PROMPT
Only the lines that hold "wrist" should be in the answer, each copied from the data below.

EXERCISE MATERIALS

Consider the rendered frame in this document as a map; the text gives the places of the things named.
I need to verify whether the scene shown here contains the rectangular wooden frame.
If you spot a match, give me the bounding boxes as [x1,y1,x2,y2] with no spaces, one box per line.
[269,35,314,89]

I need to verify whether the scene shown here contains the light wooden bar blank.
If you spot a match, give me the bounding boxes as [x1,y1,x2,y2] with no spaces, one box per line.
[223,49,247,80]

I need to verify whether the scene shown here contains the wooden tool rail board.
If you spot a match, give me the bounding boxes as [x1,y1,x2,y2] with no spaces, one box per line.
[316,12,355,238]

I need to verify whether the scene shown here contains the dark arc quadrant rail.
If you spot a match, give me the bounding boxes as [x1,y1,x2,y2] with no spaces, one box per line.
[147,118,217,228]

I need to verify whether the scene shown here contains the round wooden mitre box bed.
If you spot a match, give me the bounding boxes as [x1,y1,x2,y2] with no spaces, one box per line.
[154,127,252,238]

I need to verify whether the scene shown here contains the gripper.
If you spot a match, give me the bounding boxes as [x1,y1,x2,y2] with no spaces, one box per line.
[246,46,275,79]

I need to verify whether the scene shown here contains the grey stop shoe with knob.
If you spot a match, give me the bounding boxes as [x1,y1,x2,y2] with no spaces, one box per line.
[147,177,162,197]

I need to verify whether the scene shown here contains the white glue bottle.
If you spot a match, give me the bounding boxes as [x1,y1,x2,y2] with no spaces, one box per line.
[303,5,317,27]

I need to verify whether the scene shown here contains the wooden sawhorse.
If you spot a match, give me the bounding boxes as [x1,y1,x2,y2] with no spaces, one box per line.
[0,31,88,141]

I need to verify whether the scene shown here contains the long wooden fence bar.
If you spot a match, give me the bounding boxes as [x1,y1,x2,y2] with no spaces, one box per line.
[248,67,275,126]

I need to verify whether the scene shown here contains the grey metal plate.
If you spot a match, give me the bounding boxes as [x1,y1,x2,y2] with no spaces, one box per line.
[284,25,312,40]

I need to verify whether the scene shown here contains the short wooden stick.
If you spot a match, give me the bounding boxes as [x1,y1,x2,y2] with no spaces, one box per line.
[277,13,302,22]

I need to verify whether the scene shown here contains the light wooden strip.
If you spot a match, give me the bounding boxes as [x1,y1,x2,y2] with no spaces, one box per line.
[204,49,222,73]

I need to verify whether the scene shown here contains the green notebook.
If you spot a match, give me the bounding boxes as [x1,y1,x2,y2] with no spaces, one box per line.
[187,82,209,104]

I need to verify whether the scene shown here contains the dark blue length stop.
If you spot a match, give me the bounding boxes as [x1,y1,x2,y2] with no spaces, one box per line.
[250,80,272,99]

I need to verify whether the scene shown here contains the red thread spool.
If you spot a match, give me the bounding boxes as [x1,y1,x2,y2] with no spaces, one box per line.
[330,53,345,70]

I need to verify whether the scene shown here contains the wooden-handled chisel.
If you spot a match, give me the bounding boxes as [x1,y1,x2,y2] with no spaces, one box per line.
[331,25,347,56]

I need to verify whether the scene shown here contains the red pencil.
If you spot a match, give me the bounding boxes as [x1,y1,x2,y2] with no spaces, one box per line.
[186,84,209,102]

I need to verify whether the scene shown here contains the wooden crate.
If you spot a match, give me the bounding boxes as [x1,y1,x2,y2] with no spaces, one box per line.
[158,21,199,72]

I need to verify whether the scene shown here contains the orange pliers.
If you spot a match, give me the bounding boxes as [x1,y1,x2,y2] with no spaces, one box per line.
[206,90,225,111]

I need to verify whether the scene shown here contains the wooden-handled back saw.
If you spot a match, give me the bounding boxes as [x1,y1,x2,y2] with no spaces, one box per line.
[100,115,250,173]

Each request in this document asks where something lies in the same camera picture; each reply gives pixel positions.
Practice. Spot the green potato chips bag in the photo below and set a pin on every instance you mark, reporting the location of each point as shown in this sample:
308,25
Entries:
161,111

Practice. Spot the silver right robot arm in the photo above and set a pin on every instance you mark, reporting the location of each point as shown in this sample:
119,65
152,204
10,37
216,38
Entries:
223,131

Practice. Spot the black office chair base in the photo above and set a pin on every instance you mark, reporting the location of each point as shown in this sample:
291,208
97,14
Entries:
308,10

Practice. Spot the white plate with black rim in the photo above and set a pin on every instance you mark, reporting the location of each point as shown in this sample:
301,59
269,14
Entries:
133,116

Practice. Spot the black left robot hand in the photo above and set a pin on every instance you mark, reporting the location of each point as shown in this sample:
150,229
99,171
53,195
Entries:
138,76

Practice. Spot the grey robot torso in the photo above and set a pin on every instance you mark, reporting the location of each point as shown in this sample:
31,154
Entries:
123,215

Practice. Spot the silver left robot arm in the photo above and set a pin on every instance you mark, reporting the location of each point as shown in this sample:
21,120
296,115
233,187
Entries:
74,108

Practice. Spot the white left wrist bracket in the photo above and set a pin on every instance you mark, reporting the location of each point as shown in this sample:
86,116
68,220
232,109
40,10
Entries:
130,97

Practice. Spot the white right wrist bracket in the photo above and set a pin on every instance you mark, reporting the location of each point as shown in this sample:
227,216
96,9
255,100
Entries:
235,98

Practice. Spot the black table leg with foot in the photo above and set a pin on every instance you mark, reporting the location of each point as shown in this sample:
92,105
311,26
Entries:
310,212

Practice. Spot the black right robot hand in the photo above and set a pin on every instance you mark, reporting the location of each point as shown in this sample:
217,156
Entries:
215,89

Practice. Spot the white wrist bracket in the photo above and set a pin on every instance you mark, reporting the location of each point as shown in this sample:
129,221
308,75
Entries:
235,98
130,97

SOLUTION
Practice. Spot the white left wrist bracket in the photo above and set a pin on every instance you mark, reporting the location of each point as shown in this sample:
Practice. Spot the white right wrist bracket in the photo above and set a pin on every instance you mark, reporting the location of each point as shown in this sample:
Practice. Spot the white wrist bracket in the photo above and set a pin on every instance you mark, reporting the location of each point as shown in this sample:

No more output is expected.